What this task involves: Reproduce the section of the listing that begins at the line containing "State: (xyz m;" and finishes at the line containing "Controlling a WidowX". Include both end lines and nothing beyond them.
BEGIN Working data
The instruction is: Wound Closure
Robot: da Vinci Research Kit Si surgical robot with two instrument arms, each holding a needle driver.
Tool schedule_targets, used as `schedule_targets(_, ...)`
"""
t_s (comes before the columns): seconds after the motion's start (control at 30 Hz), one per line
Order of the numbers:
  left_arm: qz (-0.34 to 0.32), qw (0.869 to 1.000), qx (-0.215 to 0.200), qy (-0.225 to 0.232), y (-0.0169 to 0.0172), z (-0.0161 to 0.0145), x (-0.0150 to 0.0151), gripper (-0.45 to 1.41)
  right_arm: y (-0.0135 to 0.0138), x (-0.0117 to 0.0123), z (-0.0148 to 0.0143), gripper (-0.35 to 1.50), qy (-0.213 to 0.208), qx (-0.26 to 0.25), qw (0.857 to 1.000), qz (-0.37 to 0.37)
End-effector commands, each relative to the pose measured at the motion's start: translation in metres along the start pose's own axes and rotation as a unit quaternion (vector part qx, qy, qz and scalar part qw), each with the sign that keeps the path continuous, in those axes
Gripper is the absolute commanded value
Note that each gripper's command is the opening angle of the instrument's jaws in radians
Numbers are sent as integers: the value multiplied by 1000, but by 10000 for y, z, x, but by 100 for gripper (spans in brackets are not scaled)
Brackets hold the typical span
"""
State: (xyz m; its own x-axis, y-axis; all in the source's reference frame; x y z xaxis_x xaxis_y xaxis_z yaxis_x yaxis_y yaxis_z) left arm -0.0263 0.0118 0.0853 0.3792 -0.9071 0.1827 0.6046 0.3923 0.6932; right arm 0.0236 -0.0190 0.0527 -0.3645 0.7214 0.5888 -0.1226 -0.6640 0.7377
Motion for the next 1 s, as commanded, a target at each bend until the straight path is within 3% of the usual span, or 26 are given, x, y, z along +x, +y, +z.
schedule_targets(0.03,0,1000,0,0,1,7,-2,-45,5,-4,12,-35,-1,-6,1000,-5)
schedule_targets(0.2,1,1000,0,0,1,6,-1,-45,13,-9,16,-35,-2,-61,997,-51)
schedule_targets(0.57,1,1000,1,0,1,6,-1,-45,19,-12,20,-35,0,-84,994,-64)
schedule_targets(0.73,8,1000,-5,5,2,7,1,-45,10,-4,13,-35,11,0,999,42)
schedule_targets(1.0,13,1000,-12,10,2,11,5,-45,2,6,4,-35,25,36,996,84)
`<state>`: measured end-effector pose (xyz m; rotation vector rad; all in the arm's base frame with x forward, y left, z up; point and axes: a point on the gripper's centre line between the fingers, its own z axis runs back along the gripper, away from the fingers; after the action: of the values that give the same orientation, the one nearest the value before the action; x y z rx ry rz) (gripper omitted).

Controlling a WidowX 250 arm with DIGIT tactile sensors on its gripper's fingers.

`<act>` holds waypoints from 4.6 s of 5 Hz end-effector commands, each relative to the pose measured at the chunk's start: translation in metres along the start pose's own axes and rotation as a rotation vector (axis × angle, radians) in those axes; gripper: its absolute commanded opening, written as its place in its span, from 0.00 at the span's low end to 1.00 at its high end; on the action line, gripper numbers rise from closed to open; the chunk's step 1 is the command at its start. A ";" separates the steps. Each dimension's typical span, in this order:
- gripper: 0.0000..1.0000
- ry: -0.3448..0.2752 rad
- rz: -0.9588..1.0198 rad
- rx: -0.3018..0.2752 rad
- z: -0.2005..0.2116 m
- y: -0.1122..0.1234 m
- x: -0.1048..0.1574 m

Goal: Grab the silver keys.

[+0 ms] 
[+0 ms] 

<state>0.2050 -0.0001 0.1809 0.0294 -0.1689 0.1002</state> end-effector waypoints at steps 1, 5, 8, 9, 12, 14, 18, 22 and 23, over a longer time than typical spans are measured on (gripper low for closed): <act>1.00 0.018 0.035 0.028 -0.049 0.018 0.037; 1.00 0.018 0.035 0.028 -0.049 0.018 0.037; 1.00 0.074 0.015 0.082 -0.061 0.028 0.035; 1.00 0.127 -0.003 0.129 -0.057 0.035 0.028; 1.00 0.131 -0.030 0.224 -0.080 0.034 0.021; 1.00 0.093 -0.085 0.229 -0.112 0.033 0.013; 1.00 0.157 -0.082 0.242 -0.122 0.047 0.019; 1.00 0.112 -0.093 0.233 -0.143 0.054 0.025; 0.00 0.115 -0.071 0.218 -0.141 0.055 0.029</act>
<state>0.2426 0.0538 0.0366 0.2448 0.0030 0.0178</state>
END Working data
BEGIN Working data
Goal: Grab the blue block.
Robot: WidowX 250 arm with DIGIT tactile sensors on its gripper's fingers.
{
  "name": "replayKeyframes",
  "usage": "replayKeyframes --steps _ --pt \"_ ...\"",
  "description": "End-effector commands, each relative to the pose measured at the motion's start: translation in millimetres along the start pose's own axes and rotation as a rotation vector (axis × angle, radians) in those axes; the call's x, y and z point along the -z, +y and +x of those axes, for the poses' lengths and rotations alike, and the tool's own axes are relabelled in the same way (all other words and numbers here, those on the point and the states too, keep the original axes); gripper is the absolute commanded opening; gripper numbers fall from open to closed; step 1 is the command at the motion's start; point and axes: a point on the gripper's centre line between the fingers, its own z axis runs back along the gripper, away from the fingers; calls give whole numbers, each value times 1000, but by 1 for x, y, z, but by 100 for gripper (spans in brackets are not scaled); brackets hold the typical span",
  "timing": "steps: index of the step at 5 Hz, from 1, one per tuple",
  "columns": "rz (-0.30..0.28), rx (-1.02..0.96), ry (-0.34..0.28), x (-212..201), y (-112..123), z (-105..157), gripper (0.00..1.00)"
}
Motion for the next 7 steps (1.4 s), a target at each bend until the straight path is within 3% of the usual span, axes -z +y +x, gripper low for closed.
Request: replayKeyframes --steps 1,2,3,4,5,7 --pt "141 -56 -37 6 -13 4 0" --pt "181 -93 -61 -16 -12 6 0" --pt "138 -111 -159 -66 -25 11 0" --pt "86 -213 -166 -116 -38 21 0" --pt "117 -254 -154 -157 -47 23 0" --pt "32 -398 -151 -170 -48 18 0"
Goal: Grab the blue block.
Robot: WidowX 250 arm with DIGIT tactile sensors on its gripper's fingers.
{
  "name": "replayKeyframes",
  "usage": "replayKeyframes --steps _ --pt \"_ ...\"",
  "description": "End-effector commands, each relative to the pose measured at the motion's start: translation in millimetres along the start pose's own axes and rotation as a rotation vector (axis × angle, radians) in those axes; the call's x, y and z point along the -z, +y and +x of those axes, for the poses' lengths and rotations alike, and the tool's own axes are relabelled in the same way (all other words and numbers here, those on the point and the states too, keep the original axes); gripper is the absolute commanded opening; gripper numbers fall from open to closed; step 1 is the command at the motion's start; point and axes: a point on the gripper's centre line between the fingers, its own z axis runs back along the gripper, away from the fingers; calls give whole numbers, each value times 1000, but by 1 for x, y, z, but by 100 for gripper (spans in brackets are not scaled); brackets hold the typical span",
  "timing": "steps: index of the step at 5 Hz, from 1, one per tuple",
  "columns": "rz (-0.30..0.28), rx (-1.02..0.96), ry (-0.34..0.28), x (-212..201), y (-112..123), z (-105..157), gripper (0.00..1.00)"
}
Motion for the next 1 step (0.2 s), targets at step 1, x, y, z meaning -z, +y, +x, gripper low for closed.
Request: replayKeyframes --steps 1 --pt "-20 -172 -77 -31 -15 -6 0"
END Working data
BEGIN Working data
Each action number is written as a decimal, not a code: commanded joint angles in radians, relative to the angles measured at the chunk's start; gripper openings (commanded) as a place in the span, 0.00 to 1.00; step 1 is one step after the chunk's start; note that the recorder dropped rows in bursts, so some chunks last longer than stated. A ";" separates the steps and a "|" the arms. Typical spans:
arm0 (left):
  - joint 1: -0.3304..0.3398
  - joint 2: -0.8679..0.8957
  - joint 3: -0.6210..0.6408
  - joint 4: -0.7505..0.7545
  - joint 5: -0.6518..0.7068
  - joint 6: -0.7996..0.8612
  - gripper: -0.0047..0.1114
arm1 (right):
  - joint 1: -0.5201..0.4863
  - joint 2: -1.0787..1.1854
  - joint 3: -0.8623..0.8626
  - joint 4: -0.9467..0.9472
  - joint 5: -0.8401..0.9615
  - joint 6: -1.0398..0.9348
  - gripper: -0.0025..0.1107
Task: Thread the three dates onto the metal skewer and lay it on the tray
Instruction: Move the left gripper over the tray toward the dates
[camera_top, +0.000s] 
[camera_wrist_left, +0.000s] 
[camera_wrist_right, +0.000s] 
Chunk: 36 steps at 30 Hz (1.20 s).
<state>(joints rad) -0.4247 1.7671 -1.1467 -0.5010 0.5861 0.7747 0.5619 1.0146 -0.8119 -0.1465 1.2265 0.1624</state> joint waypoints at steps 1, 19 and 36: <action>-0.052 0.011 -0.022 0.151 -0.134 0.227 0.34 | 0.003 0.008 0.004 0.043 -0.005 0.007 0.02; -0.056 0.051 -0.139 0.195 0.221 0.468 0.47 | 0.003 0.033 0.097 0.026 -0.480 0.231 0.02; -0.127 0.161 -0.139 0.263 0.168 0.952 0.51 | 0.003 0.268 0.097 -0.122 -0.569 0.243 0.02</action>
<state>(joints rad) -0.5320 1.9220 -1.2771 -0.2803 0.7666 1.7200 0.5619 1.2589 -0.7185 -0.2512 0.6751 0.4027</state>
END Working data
Written answer:
State: (xyz m; its own x-axis, y-axis; all in the source's reference frame; x y z xaxis_x xaxis_y xaxis_z yaxis_x yaxis_y yaxis_z) left arm -0.0263 0.0118 0.0853 0.3792 -0.9071 0.1827 0.6046 0.3923 0.6932; right arm 0.0236 -0.0190 0.0527 -0.3645 0.7214 0.5888 -0.1226 -0.6640 0.7377
Motion for the next 1 s, as commanded, a target at each bend until the straight path is within 3% of the usual span, or 26 are given, x, y, z along +x, +y, +z.
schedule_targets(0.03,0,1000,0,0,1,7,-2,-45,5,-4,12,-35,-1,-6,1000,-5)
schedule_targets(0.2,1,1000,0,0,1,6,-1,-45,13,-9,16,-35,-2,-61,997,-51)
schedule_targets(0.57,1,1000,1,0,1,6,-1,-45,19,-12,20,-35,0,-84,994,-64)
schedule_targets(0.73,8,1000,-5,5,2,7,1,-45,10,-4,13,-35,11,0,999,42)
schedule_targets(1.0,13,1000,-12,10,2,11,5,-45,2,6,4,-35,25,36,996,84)
`<state>`: measured end-effector pose (xyz m; rotation vector rad; all in the arm's base frame with x forward, y left, z up; point and axes: a point on the gripper's centre line between the fingers, its own z axis runs back along the gripper, away from the fingers; after the action: of the values that give the same orientation, the one nearest the value before the action; x y z rx ry rz) (gripper omitted).

Controlling a WidowX 250 arm with DIGIT tactile sensors on its gripper's fingers.

The given output is complete.